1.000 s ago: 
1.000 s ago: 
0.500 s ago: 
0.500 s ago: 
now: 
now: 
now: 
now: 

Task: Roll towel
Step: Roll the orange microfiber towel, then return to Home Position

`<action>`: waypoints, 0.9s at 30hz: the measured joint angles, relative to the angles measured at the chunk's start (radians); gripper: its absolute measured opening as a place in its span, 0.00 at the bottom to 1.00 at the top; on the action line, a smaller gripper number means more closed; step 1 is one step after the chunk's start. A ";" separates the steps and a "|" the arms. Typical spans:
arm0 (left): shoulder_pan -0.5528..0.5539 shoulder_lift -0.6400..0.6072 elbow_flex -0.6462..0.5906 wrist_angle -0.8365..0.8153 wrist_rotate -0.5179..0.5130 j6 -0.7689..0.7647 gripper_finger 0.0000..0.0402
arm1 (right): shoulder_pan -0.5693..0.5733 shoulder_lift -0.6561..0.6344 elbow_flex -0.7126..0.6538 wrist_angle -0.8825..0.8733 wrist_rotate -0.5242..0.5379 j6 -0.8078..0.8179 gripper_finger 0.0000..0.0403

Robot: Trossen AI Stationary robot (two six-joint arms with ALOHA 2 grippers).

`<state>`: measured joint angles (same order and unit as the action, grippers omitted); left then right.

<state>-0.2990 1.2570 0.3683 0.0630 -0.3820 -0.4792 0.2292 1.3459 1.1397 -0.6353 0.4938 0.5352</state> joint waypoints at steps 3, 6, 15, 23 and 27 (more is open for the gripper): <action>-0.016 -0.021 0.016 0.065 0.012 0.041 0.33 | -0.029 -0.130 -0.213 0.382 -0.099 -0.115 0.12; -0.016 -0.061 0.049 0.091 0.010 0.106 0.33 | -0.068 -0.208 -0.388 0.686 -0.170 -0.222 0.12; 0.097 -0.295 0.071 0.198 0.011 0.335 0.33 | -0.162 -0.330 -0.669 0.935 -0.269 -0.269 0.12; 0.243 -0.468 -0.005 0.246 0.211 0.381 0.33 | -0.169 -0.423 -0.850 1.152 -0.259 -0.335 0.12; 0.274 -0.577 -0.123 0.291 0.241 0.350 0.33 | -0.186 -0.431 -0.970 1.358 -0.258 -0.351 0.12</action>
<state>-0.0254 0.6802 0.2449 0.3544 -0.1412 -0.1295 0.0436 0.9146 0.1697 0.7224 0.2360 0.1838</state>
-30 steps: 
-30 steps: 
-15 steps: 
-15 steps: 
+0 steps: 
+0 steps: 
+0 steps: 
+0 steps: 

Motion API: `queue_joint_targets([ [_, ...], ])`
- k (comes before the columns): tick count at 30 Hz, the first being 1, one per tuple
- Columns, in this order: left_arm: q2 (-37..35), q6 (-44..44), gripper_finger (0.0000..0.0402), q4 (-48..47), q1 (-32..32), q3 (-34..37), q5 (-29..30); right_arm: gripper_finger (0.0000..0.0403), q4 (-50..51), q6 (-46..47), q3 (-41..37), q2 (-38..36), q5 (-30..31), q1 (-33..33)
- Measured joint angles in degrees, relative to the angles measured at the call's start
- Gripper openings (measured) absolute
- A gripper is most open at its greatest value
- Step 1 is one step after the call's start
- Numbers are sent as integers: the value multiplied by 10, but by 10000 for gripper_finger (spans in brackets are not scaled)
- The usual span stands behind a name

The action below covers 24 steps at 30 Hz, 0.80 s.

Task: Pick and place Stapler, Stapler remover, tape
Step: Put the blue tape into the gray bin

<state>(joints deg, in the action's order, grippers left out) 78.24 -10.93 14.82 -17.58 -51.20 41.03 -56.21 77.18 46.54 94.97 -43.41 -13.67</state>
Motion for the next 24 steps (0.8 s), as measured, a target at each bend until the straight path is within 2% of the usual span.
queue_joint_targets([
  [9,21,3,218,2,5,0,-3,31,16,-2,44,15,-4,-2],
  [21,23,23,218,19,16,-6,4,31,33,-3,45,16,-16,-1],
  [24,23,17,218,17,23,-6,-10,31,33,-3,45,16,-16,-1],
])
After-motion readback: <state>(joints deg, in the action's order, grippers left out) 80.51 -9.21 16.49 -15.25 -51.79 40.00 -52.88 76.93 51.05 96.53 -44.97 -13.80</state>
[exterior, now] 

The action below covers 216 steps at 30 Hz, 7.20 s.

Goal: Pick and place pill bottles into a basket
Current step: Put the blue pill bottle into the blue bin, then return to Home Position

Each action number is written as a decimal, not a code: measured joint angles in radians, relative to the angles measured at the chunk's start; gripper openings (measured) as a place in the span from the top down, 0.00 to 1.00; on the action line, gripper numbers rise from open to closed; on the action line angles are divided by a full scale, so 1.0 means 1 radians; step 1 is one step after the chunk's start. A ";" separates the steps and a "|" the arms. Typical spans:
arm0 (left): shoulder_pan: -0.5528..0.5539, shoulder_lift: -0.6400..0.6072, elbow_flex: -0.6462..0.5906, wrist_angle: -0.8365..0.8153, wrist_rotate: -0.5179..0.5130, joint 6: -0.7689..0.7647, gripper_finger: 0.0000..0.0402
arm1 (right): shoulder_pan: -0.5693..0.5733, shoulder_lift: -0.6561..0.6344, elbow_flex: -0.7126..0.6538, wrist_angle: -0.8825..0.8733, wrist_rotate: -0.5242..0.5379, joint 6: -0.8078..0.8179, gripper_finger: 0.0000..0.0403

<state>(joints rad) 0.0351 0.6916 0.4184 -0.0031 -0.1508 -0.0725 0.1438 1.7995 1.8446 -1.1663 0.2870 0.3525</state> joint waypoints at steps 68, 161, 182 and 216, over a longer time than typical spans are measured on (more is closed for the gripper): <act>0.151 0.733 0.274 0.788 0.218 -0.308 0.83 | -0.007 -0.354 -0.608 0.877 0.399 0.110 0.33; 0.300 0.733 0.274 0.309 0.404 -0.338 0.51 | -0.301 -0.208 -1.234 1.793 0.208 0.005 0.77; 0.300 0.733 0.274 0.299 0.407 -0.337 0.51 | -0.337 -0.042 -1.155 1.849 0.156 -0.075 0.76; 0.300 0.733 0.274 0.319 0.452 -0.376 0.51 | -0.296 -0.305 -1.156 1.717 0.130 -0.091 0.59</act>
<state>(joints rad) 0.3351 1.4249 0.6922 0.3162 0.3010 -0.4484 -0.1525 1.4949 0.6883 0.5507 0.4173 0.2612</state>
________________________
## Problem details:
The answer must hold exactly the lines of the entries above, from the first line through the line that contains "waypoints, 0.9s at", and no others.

## Result of the task:
1.000 s ago: 
1.000 s ago: 
0.500 s ago: 
0.500 s ago: 
now: 
now: 
now: 
now: 

Task: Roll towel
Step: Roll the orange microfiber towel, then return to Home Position

`<action>`: waypoints, 0.9s at 30hz: the measured joint angles, relative to the angles measured at the chunk's start (radians); gripper: its absolute measured opening as a place in its span, 0.00 at the bottom to 1.00 at the top; on the action line, a smaller gripper number means more closed; step 1 is one step after the chunk's start. A ";" separates the steps and a "|" the arms. Typical spans:

What was requested is fully covered by this answer.